• Information shown:
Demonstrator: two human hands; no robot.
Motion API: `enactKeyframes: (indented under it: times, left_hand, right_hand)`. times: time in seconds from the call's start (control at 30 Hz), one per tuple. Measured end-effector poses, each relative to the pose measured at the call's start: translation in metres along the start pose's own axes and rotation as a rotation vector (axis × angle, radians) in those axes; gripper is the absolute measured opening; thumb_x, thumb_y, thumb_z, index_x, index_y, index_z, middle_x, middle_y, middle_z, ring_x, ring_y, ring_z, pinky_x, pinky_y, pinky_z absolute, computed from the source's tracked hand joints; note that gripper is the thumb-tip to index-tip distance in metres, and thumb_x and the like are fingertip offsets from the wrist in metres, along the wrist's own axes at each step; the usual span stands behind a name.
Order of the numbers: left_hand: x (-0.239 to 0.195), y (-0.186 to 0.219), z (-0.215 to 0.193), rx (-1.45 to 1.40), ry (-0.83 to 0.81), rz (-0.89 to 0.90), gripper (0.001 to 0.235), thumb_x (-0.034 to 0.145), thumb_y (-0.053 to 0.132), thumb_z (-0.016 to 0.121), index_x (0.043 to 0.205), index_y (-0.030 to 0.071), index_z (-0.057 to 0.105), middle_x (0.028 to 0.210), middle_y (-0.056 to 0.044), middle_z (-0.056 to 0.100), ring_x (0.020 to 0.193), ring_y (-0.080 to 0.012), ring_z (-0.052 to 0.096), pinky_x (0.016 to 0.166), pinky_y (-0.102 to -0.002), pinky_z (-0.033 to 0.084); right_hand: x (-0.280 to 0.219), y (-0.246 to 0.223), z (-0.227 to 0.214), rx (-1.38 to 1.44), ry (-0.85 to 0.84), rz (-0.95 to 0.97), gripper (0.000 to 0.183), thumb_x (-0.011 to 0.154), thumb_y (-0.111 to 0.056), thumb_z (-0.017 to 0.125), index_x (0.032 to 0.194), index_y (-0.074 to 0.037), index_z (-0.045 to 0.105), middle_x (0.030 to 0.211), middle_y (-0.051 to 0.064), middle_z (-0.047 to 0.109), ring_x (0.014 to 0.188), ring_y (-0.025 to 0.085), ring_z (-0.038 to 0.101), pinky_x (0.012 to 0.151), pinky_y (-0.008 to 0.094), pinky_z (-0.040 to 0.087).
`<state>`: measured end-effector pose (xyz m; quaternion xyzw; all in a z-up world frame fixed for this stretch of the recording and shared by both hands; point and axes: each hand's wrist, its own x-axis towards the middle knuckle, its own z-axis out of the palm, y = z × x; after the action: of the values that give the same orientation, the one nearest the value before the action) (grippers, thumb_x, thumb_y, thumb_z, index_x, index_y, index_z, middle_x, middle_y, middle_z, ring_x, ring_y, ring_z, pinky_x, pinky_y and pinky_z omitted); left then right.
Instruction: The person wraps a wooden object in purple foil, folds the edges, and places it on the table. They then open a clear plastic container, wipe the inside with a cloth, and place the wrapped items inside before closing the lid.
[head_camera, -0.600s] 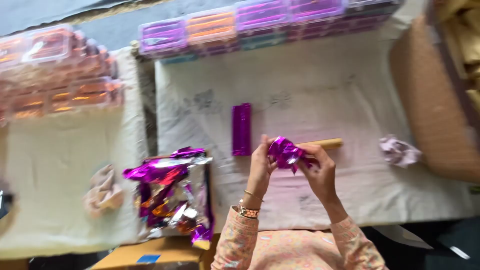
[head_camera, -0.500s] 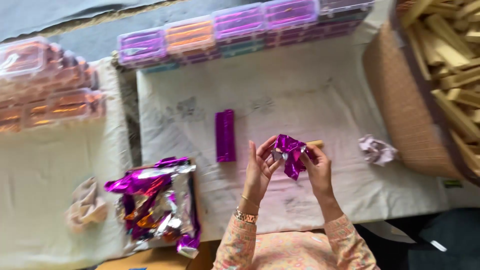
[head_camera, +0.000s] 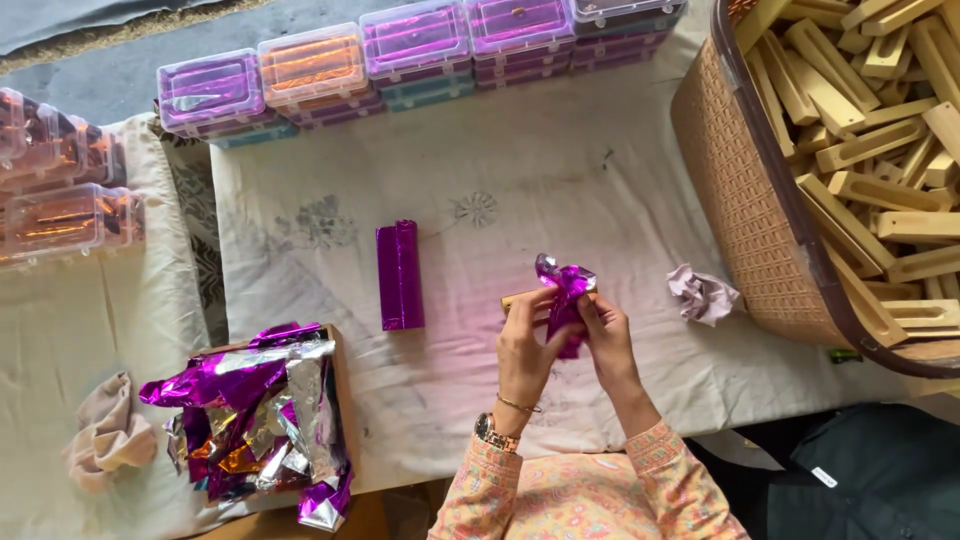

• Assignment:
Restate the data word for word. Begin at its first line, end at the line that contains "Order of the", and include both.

• Result of the task:
Demonstrator: two human hands; no robot.
Motion API: `enactKeyframes: (indented under it: times, left_hand, right_hand)`. times: time in seconds from the call's start (control at 30 Hz), one per tuple. Measured end-effector poses, each relative to the pose measured at the call's start: translation in metres along the start pose's own axes and rotation as a rotation vector (axis × angle, radians) in those axes; gripper is the absolute measured opening; thumb_x, thumb_y, thumb_z, index_x, index_y, index_z, middle_x, middle_y, middle_z, ring_x, ring_y, ring_z, pinky_x, pinky_y, pinky_z absolute, computed from the source's tracked hand joints; note that gripper is the thumb-tip to index-tip distance in metres, and thumb_x and the like are fingertip offsets from the wrist in metres, along the wrist's own axes at each step; the usual span stands behind a name.
Order of the numbers: left_hand: x (-0.239 to 0.195), y (-0.186 to 0.219), z (-0.215 to 0.193), rx (-1.45 to 1.40), ry (-0.83 to 0.81), rz (-0.89 to 0.90), gripper (0.001 to 0.235), thumb_x (-0.034 to 0.145), thumb_y (-0.053 to 0.132), thumb_z (-0.016 to 0.121), index_x (0.043 to 0.205), index_y (-0.030 to 0.071), index_z (-0.057 to 0.105), middle_x (0.028 to 0.210), middle_y (-0.056 to 0.044), middle_z (-0.056 to 0.100), ring_x (0.020 to 0.193), ring_y (-0.080 to 0.012), ring_z (-0.052 to 0.096), pinky_x (0.016 to 0.166), pinky_y (-0.102 to -0.002), pinky_z (-0.033 to 0.084); right_hand: x (-0.280 to 0.219), y (-0.246 to 0.223), z (-0.227 to 0.214), rx (-1.38 to 1.44), ry (-0.85 to 0.84), rz (-0.95 to 0.97), gripper (0.000 to 0.183), thumb_x (-0.011 to 0.154), thumb_y (-0.111 to 0.056), thumb_z (-0.017 to 0.125), index_x (0.032 to 0.194), index_y (-0.074 to 0.037), index_z (-0.045 to 0.105), middle_x (0.030 to 0.211), middle_y (-0.051 to 0.064), middle_z (-0.047 to 0.109), ring_x (0.014 to 0.188), ring_y (-0.025 to 0.085), ring_z (-0.038 to 0.101), pinky_x (0.012 to 0.151), pinky_y (-0.008 to 0.094), pinky_z (-0.040 to 0.087).

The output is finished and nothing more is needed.